→ **How to complete this task**
Lines in the listing below that include the word "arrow" need to be copied.

→ **Recorded information**
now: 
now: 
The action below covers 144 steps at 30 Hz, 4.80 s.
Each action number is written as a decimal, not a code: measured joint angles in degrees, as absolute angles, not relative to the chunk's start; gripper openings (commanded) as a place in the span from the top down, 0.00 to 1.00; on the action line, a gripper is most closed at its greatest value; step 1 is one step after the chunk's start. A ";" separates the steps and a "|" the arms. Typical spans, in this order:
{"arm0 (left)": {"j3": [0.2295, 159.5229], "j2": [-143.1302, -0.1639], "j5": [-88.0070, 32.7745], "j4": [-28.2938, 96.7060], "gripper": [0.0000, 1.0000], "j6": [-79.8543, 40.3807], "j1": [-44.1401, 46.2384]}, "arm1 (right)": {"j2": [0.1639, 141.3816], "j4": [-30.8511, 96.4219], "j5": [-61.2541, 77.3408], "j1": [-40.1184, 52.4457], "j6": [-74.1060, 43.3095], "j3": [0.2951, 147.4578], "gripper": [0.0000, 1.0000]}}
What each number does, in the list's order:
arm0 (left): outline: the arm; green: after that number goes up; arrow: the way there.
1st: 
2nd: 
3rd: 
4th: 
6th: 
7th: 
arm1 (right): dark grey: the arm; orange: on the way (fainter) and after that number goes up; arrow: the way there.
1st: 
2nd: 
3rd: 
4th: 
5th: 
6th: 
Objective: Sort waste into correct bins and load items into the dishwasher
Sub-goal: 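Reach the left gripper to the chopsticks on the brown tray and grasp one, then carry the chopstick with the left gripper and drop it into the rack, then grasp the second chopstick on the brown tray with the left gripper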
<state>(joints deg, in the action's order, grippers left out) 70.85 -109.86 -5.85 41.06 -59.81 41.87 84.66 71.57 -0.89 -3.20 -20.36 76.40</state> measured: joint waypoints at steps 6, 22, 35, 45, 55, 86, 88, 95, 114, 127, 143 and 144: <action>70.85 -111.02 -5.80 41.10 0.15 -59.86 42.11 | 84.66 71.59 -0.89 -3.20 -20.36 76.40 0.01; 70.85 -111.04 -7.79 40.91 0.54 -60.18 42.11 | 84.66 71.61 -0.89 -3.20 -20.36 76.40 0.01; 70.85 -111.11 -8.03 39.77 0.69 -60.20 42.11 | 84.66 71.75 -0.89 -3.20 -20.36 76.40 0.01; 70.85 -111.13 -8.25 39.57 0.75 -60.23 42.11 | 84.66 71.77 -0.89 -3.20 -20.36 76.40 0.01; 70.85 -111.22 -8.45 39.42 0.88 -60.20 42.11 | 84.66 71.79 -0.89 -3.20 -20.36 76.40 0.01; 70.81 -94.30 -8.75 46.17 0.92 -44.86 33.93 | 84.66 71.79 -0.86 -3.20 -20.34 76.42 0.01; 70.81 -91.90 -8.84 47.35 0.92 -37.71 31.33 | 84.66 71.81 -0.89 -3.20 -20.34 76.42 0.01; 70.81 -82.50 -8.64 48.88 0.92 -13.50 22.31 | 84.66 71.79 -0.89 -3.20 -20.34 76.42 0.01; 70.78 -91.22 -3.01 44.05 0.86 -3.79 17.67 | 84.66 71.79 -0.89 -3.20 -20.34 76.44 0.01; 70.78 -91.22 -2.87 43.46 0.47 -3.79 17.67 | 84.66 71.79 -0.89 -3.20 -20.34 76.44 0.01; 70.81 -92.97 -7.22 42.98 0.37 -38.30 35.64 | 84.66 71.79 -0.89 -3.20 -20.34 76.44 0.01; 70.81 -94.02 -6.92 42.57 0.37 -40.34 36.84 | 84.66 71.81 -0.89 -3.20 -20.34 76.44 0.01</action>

→ **Solution**
arm0 (left): outline: the arm; green: after that number goes up; arrow: the way there.
arm1 (right): dark grey: the arm; orange: on the way (fainter) and after that number goes up; arrow: the way there.

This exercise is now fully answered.